Many other children who had parents who blindly followed the doctor’s orders, as well as those children who’d been handed over to the authorities, and therefore had no parents to defend them at all, were operated on without question.
Often the main criterion for doing such operations was to effect a more cosmetically acceptable image rather than to improve functionality. For instance, some could walk even though their legs wouldn’t bend. For them, having their ligaments cut resulted in them being neatly sat in a wheelchair, which ironically was now a blessing, given they could no longer walk.
The distrust between the medical world and the disability political one was partly due to this period of butchering.

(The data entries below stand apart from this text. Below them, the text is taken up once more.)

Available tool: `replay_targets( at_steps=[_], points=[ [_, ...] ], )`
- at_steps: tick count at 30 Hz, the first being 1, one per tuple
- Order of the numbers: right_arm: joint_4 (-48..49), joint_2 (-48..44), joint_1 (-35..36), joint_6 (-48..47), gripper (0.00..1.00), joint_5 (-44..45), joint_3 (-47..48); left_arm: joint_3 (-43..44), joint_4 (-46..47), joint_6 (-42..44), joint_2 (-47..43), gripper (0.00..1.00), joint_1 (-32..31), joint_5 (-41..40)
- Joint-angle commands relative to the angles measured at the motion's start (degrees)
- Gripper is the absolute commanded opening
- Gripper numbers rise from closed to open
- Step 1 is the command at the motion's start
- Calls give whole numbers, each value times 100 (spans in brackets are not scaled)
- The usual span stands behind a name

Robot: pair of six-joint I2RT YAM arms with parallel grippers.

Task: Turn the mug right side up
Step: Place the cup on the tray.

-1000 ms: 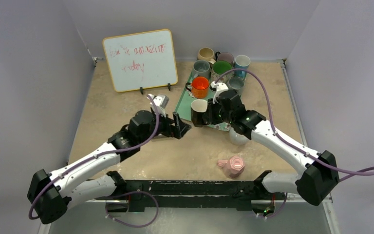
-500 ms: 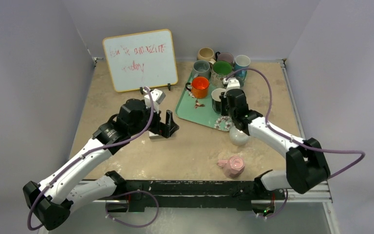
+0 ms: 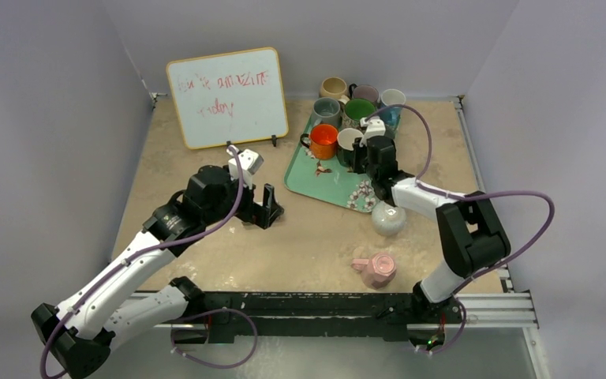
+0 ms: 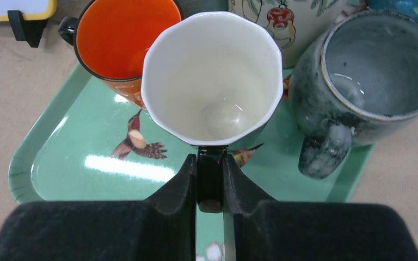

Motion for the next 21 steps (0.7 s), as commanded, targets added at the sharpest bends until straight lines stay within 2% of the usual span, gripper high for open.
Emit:
replay_targets(
  at_steps=[1, 10, 14, 21],
  points=[
    [590, 93, -52, -186, 0, -79, 420, -10, 33, 119, -103, 100, 11, -99],
    [366, 303, -62, -242, 4, 229, 674, -13, 6, 147, -86, 100, 8, -178],
    [260, 368, -62, -242, 16, 238, 793, -17, 0, 183, -89, 100, 11, -226],
    [-508, 150, -62, -21, 39, 155, 1093, -30, -33, 270, -135, 99, 12, -374]
  ],
)
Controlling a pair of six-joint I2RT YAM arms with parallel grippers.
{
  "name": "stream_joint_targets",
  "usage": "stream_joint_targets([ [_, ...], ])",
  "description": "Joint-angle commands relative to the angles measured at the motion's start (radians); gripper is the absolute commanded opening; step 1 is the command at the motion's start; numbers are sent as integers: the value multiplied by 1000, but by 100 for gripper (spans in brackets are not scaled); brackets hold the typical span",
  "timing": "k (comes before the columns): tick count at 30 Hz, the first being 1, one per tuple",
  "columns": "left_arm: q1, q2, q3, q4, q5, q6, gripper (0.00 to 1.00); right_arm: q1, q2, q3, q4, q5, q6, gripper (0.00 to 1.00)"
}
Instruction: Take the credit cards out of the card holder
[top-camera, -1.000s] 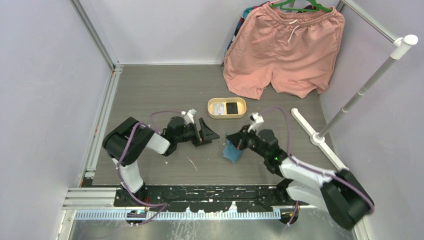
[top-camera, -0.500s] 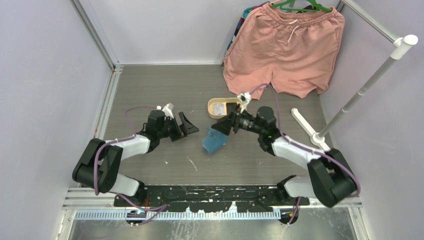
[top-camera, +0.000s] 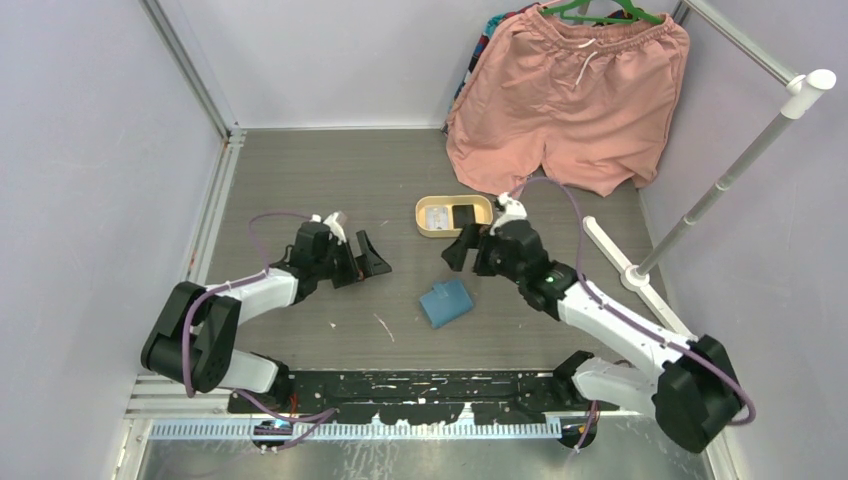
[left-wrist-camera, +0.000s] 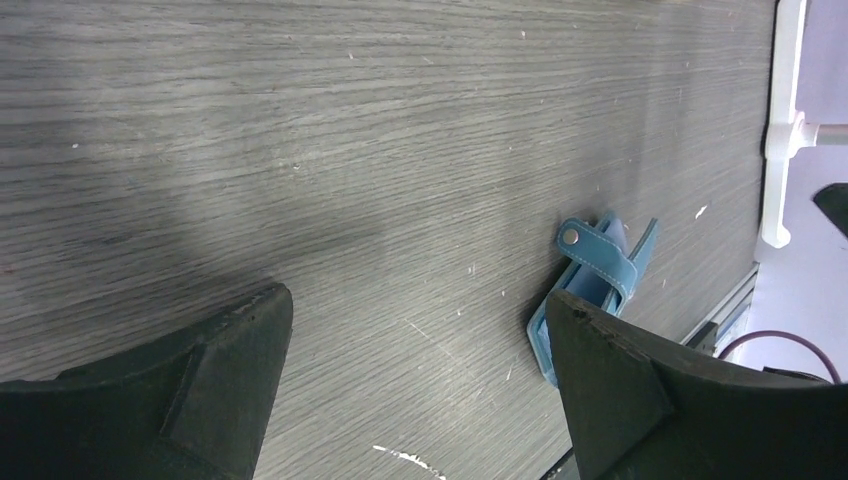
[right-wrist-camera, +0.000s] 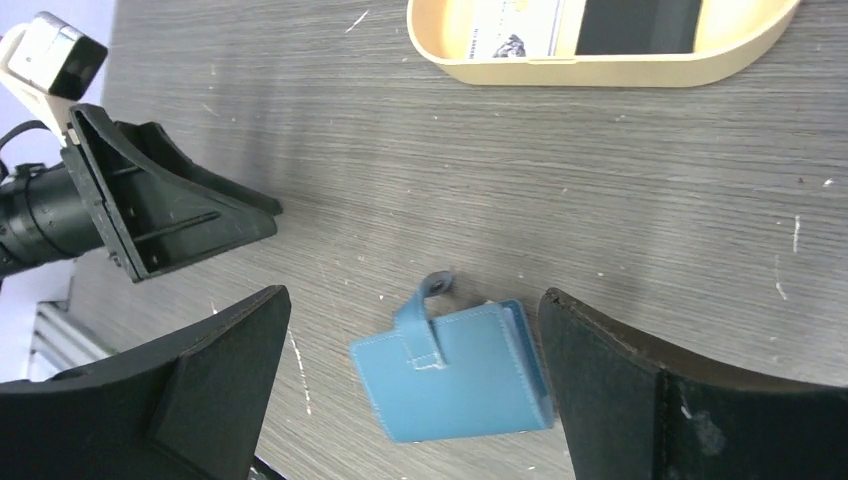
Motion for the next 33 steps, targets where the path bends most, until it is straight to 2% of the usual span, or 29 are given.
stream_joint_targets([
  [1, 5, -20, 41, -38, -27, 40, 97, 172, 100, 203, -338, 342, 60, 100],
  [5, 5, -31, 42, -44, -34, 40, 97, 387, 248, 370, -555, 561, 93, 100],
  [8, 5, -33, 38, -47, -41, 43, 97, 454, 412, 509, -750, 653, 193, 100],
  [12, 10, -41, 36, -54, -43, 44, 97, 466, 568, 639, -866, 697, 327, 100],
  [16, 30, -64, 17, -50, -29, 40, 99, 464, 629, 760, -919, 735, 372, 100],
  [20, 65, -86, -12, -27, 13, 31, 99, 462, 772, 961, -1101, 770, 425, 100],
  [23, 68, -109, -30, -21, 15, 33, 99, 465, 890, 1082, -1200, 721, 439, 99],
  [27, 69, -129, -52, -18, 17, 35, 99, 477, 929, 1089, -1194, 649, 455, 89],
  [33, 69, -127, -61, -8, 40, 40, 100, 479, 945, 1038, -1195, 603, 474, 84],
])
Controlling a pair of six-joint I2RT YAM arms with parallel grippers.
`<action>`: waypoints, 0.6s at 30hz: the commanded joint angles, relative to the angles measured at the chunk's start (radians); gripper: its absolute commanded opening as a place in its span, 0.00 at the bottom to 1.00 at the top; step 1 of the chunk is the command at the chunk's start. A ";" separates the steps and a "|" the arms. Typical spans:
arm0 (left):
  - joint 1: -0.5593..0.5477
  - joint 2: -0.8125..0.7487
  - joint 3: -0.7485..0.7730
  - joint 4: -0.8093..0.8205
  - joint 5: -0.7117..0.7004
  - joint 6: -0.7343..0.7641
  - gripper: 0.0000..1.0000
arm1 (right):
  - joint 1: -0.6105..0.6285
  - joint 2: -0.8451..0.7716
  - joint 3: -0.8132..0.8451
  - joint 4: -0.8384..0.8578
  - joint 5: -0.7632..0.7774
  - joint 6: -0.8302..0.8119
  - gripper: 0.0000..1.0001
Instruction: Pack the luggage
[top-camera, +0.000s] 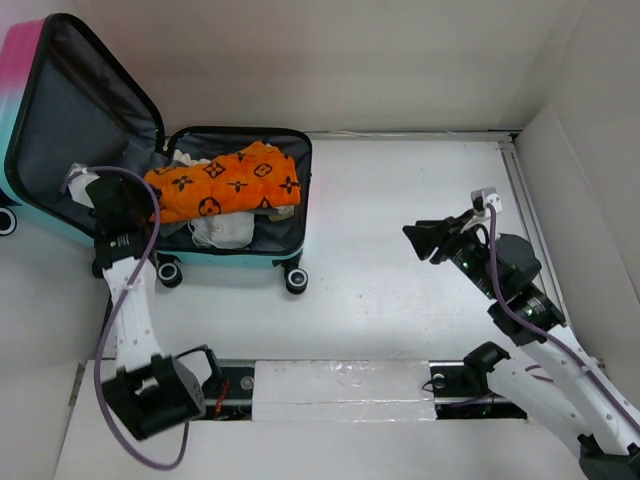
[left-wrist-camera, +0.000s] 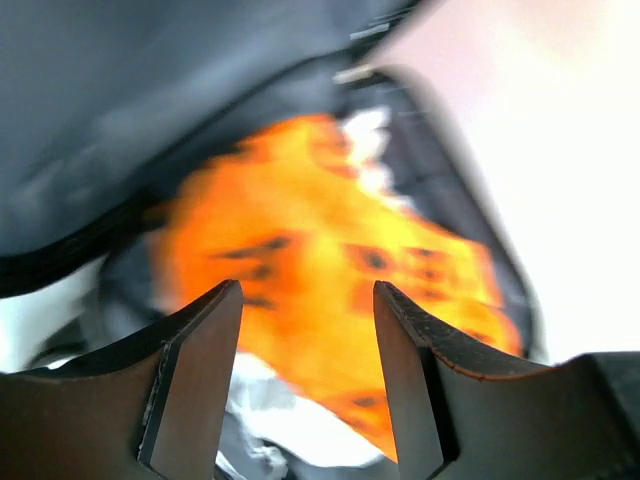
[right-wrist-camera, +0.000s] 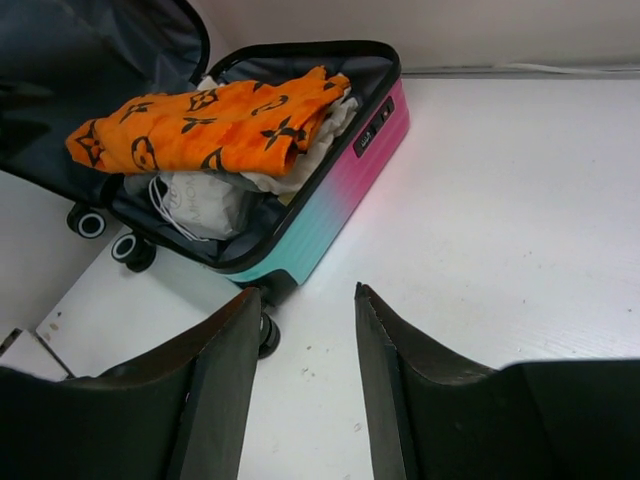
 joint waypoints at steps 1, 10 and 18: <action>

The stem of the problem arose from the power doctors had when it came to not only making decisions about ‘solving’ functional and cosmetic issues relating to disabilities but also whether certain disabled people should live or die. This was particularly pertinent during the 1980s when the government in the UK changed the law regarding abortion time limits. For non-disabled foetuses, the time was decreased significantly, whereas, if a foetus was found to have a disability, it could be aborted at any point right up to the moment just before birth. The main criteria used to determine whether this should happen or not was based on the doctor’s judgement as to whether the child’s quality of life would be worth living. But how could most doctors determine this?
When the mother of my sons was first pregnant, we went to meet her obstetrician. As soon as we sat in front of him, he openly expressed his disbelief that this could ever have been a planned pregnancy. Firstly, he presumed there was a risk my disability was hereditary, which it is not, secondly, I would not be able to be a supportive father because of my disability, and thirdly, if my child was born with the same disability then its quality of life would be so awful it wouldn’t be worth living. Given my life has been such a rich tapestry I begged to differ with his opinion, as I politely made clear to him.
Had my mother ever had an ultrasonic scan when she was pregnant with me, I’m pretty sure the pressure applied by medical practitioners to abort me would have been immense, so it was fortunate for me she didn’t.
* * *
1970 – Life on the Ward
When Mum dropped me off at the hospital, she told me she’d come to see me the next day. We kissed goodbye and waved to each other as she walked down the corridor and out of sight. Still a bit sad, I went to the TV room where I quietly sat on the floor and proceeded to pick my nose and eat it. This was possibly taking self-sufficiency a bit too far, which I soon realised as a din of disgust emanated from those around me. I looked up at them in horror, still not fully aware of my faux pas. A slightly older boy with no arms at all, Christopher, who was sitting nearby, looked at me and said, “Don’t you know if you eat your bogeys they’ll turn into worms and eat your brains out”. I have to say I was quite disturbed by this and swallowed my last ever bogey once and for all.
I must have looked distressed because the other mothers and children started to laugh. I got up, slightly tearful by now, and attempted to walk out of the room. As I did Christopher grabbed my pyjama bottoms with his toes and pulled them down.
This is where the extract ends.